A 2025 article on the SEDA blog, co-authored by Manning with Silvia Colaiacomo and Emma Marku, stated that the Universities UK International working group on internationalisation at home had been active since 2019 and aimed to develop a community of practice across the sector.

== Publications ==
Manning has written and edited work on internationalisation, English for Academic Purposes and academic skills. His books and edited volumes include Innovations in Internationalisation at Home, co-edited with Silvia Colaiacomo, published by Cambridge Scholars Publishing in 2021. The publisher describes the volume as bringing together work on internationalisation at home and curriculum internationalisation in the UK and internationally.

Other works listed in Manning's publication record include Assessing EAP: Theory and Practice in Assessment Literacy (2016), English for Language and Linguistics in Higher Education Studies (2015), Cambridge Academic English B1+ Intermediate Teacher's Book (2012), contributions to the Transferable Academic Skills Kit series, and chapters on international pathway programmes and transnational education.

Manning's book Assessing EAP: Theory and Practice in Assessment Literacy has been reviewed in the academic literature. Writing in the Journal of English for Academic Purposes, Lyndon Taylor described the volume as a useful contribution to discussions of assessment literacy within English for Academic Purposes teaching and learning.

== Awards and recognition ==
Manning was awarded a National Teaching Fellowship in 2021. The University of Kent reported that he was one of 55 new National Teaching Fellows that year and described the National Teaching Fellowship Scheme as a leading teaching award in higher education. Advance HE notes that the award recognised his contributions to international higher education, curriculum internationalisation and lifelong learning.

He is also a Principal Fellow of Advance HE.

In 2018, Manning was shortlisted in the Outstanding Contribution to the Industry category of the PIEoneer Awards. The University of Kent reported that he was one of three finalists in the category and the only UK individual shortlisted.
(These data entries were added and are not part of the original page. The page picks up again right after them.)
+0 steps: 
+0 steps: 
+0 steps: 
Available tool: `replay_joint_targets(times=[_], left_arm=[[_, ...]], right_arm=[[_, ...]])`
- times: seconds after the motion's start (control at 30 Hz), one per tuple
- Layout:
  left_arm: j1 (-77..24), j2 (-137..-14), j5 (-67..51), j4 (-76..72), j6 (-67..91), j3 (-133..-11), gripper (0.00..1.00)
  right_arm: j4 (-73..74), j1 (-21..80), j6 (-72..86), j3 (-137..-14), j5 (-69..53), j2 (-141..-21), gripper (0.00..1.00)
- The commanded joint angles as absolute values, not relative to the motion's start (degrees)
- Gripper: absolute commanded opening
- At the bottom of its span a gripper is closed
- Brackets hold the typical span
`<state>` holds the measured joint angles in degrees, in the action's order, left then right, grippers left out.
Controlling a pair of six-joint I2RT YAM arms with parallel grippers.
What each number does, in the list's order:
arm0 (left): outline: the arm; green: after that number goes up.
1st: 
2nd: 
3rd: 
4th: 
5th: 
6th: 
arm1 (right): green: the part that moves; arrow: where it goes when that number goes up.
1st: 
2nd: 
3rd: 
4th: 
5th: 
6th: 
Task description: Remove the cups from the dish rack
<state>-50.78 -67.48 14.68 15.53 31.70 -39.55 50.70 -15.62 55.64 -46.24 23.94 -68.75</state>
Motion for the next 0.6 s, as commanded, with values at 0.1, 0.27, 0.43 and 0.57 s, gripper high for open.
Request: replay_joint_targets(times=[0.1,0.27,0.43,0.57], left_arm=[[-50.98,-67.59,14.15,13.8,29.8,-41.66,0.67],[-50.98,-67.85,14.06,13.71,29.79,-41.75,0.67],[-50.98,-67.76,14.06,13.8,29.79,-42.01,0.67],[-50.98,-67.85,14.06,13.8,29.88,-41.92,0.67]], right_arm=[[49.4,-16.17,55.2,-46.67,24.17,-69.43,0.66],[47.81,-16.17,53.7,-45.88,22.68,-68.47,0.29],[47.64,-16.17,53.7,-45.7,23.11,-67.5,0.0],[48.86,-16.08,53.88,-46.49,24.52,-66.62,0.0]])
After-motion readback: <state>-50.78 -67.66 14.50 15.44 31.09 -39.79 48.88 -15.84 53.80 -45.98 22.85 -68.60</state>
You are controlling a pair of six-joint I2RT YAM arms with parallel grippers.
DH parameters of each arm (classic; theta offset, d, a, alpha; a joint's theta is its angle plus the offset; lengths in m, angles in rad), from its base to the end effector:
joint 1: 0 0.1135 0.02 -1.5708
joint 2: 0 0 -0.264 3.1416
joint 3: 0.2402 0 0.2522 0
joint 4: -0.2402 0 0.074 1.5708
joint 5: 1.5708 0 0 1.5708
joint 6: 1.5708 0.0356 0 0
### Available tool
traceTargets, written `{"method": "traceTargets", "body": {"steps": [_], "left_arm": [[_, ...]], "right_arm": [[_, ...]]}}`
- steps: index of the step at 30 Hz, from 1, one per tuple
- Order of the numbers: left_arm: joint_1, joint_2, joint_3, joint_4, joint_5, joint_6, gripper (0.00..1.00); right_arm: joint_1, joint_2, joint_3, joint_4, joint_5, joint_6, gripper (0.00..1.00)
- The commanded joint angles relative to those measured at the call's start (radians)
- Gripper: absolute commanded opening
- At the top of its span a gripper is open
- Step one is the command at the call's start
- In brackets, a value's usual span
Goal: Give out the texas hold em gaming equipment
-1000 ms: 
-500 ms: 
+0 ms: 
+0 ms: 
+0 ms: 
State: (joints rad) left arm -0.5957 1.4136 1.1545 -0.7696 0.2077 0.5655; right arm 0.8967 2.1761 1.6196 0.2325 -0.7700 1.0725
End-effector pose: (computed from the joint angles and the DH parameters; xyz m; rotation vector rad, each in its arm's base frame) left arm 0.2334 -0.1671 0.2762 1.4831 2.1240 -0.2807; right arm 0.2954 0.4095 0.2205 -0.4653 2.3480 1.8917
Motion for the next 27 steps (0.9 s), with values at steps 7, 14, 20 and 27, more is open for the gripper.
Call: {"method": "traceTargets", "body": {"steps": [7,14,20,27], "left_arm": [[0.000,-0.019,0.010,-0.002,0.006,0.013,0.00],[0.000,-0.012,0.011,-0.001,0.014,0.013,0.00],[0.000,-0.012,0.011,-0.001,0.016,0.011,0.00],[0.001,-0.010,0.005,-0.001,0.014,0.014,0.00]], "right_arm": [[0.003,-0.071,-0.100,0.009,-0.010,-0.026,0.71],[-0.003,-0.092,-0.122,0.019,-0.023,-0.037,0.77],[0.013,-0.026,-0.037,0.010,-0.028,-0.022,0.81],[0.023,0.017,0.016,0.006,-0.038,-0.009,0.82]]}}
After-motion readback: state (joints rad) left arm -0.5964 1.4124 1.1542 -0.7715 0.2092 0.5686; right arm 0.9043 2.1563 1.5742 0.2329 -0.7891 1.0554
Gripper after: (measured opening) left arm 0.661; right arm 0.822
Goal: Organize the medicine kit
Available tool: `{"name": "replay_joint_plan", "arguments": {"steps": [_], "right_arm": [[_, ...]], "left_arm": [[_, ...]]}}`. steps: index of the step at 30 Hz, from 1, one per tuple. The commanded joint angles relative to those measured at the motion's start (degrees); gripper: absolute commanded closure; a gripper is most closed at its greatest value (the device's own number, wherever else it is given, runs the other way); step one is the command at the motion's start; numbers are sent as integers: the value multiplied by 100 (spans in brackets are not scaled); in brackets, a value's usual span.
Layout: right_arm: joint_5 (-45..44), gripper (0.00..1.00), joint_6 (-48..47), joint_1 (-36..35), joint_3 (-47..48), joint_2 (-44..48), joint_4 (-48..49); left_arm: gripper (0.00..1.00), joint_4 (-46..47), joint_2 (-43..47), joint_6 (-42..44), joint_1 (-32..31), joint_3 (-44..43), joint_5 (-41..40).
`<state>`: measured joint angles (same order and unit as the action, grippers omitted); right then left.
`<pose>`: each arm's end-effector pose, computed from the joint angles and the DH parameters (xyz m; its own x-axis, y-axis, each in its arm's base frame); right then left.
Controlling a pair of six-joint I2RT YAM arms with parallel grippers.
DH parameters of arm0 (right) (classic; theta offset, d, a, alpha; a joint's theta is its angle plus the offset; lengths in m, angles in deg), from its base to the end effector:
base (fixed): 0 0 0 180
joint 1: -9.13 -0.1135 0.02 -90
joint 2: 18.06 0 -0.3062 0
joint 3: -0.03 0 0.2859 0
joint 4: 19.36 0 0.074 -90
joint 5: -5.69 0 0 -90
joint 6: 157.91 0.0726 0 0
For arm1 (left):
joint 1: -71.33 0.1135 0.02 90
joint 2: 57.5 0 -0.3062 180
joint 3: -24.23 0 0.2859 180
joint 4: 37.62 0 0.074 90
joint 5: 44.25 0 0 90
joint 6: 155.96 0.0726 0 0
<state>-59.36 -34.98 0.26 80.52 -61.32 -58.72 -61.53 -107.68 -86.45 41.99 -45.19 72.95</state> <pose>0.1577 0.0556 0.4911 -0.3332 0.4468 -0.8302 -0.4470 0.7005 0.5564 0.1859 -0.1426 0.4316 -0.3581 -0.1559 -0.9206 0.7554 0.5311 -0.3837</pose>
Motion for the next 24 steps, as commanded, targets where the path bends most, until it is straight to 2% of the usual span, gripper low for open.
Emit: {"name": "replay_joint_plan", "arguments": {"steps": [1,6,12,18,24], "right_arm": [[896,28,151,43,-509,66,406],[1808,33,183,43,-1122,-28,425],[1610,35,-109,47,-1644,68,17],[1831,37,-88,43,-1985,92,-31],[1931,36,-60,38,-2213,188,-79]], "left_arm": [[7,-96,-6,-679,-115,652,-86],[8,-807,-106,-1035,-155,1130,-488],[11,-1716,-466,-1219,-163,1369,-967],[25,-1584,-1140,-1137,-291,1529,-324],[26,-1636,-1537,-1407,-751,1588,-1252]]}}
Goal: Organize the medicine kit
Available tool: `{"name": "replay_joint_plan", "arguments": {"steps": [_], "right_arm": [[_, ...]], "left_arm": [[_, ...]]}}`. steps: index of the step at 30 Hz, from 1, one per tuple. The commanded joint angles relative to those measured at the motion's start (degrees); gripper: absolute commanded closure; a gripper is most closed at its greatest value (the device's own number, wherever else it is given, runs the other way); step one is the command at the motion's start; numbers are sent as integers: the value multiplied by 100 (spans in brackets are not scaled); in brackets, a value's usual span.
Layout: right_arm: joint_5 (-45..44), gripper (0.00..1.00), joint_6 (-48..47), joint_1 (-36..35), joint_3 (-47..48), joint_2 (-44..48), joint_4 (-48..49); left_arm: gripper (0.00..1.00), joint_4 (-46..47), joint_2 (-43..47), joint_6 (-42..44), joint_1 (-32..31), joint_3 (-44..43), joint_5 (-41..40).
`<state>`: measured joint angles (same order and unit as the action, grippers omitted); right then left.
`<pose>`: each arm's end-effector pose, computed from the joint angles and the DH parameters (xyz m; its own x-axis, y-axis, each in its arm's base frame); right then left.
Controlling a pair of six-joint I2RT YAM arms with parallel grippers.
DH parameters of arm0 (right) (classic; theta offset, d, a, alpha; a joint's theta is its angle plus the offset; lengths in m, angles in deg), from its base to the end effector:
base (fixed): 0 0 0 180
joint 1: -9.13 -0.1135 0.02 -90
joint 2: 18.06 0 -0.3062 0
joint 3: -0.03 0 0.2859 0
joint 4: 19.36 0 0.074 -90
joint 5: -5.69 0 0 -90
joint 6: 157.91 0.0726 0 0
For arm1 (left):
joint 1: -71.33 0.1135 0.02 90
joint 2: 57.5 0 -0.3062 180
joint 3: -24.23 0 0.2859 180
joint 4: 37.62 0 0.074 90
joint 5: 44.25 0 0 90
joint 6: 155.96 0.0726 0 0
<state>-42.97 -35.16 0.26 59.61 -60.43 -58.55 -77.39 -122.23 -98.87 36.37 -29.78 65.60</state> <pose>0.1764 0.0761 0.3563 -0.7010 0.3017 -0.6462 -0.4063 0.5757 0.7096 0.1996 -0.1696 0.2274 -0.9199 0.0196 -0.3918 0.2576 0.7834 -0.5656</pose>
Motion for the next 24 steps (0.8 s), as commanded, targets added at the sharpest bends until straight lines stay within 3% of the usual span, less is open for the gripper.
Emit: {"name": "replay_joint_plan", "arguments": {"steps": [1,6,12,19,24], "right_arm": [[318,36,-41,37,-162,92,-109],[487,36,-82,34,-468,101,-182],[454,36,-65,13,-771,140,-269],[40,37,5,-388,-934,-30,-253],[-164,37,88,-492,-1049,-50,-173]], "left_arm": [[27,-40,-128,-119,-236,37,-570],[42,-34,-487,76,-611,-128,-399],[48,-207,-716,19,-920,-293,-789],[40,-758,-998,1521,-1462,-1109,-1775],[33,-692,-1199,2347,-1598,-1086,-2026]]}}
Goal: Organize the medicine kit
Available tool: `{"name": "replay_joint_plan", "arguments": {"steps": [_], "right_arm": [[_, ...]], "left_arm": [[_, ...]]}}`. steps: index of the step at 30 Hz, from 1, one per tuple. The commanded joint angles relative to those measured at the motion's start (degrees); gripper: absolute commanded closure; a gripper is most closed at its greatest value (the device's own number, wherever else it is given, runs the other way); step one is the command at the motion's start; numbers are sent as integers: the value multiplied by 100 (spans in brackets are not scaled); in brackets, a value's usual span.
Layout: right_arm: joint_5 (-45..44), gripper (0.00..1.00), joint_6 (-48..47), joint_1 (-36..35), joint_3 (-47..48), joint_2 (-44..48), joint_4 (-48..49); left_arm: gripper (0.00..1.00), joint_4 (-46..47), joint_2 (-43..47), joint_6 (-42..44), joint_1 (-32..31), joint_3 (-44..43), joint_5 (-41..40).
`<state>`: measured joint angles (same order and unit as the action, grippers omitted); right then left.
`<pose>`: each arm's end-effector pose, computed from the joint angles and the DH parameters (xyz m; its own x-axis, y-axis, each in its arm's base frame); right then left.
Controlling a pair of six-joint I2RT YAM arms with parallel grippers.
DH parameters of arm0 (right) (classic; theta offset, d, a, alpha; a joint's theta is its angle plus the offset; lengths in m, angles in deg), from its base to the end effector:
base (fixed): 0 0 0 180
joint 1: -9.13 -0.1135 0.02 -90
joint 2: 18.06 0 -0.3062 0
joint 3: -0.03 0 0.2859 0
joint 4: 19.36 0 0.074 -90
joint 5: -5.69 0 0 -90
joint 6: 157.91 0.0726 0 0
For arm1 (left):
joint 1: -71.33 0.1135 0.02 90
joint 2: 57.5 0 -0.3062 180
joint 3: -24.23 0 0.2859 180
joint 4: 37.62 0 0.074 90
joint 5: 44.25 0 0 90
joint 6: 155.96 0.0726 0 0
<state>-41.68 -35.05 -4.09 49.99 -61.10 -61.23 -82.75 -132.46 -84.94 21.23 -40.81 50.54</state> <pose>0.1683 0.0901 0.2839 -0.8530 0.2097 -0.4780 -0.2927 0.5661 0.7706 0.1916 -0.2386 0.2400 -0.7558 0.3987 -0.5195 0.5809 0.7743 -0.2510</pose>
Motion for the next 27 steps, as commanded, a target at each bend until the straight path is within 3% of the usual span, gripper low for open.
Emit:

== Governance and advisory roles ==
Manning has been a trustee of the British Accreditation Council since April 2020 and Chair of its Accreditation Committee. The British Council lists him as a member of its English Language Advisory Group. The PIE News has also reported that he has served as an expert committee member for the EAIE, NCUK and the British Council.

== Selected works ==

- Manning, Anthony and Colaiacomo, Silvia, eds. (2021). Innovations in Internationalisation at Home. Cambridge Scholars Publishing. ISBN 978-1-5275-6656-9.
- Manning, Anthony (2016). Assessing EAP: Theory and Practice in Assessment Literacy. Garnet Education.
- Manning, Anthony (2015). English for Language and Linguistics in Higher Education Studies. Garnet Education.
- Manning, Anthony et al. Transferable Academic Skills Kit. Garnet Education.
- Sowton, Chris; Thaine, Craig; Manning, Anthony (2012). Cambridge Academic English B1+ Intermediate Teacher's Book. Cambridge University Press.